I spoke to Joe Bruno from Amarin who is their PR person at length just after the 16th of October because I wanted clarity as an Investor...
Why not give him a call Monday and take up a week or so of his time and ask him everything you are trying to "get across" here and then come back and give us an update to your position.
Here is his number: 1-908-719-1315
If it molds with Joe's then you are LONG. If it continues to not mold, then you must stay SHORT...
Or continue to HOLD your investment with an "80% chance of failure."
If that is the position you want to maintain, here is sound advise:
Sell now and go away, let the bad news hit, then re-buy and wait for Reduce-It.
In the meantime go to Joe for advise and please stop arguing with those here that know.
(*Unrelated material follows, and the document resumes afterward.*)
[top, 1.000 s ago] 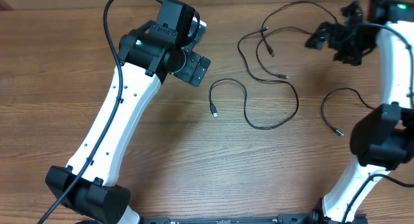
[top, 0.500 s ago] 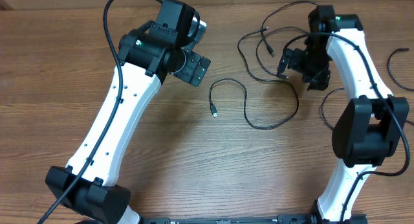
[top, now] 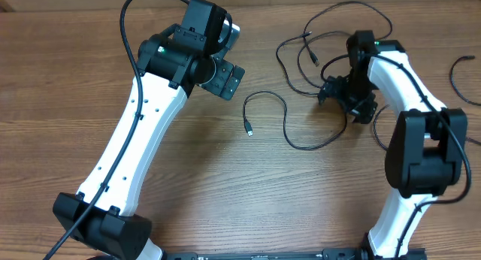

Our positions jive closely with Amarin's.
Anything else and you are just are just badgering people or you are certainly a closet short.
WHY ARGUE WITH US WHEN YOU SHOULD CALL JOE @ AMARIN and ARGUE WITH HIM?
He takes and returns ALL calls!
Nads: Here is a better way to look at it... From Seeking Alpha many months ago (before you ever heard about Vascepa:)
...and Dr Oz -(Nutz - Dr Oz has nothing to do with the Yellow Brick Road So PLEASE do not try to see a potential link there):
http://www.doctoroz.com/episode/fat-your-blood-doctors-never-talk-about
Bio: Noticed the pattern of the form links after I hit Post!